Every line below needs to be reproduced exactly.
============
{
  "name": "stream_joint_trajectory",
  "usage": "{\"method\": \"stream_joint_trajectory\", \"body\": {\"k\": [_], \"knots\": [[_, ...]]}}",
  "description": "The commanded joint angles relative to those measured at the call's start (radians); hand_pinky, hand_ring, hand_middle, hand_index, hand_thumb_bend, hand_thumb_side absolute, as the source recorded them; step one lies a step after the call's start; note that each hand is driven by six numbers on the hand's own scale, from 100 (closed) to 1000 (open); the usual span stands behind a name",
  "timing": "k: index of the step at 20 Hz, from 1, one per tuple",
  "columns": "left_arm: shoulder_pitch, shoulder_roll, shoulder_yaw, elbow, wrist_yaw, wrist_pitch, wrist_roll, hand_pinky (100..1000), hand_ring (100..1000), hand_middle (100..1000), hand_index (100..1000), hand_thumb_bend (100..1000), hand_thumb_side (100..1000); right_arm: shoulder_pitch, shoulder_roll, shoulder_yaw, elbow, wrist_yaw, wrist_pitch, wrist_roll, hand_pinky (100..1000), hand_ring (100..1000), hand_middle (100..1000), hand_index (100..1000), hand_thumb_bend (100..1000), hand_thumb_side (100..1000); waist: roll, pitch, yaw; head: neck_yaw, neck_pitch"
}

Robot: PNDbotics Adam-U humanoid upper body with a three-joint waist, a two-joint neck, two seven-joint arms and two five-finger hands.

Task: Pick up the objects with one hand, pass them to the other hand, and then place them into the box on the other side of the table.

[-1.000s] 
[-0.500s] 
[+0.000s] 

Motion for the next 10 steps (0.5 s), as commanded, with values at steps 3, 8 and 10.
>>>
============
* REPLY TO THE EXERCISE:
{
  "name": "stream_joint_trajectory",
  "usage": "{\"method\": \"stream_joint_trajectory\", \"body\": {\"k\": [_], \"knots\": [[_, ...]]}}",
  "description": "The commanded joint angles relative to those measured at the call's start (radians); hand_pinky, hand_ring, hand_middle, hand_index, hand_thumb_bend, hand_thumb_side absolute, as the source recorded them; step one lies a step after the call's start; note that each hand is driven by six numbers on the hand's own scale, from 100 (closed) to 1000 (open); the usual span stands behind a name",
  "timing": "k: index of the step at 20 Hz, from 1, one per tuple",
  "columns": "left_arm: shoulder_pitch, shoulder_roll, shoulder_yaw, elbow, wrist_yaw, wrist_pitch, wrist_roll, hand_pinky (100..1000), hand_ring (100..1000), hand_middle (100..1000), hand_index (100..1000), hand_thumb_bend (100..1000), hand_thumb_side (100..1000); right_arm: shoulder_pitch, shoulder_roll, shoulder_yaw, elbow, wrist_yaw, wrist_pitch, wrist_roll, hand_pinky (100..1000), hand_ring (100..1000), hand_middle (100..1000), hand_index (100..1000), hand_thumb_bend (100..1000), hand_thumb_side (100..1000); waist: roll, pitch, yaw; head: neck_yaw, neck_pitch"
}

Robot: PNDbotics Adam-U humanoid upper body with a three-joint waist, a two-joint neck, two seven-joint arms and two five-finger hands.

Task: Pick up the objects with one hand, pass them to the other hand, and then place them into the box on the other side of the table.

[-1.000s] 
[-0.500s] 
[+0.000s] 

Motion for the next 10 steps (0.5 s), as commanded, with values at steps 3, 8 and 10.
>>>

Output is finished, and nothing else is required.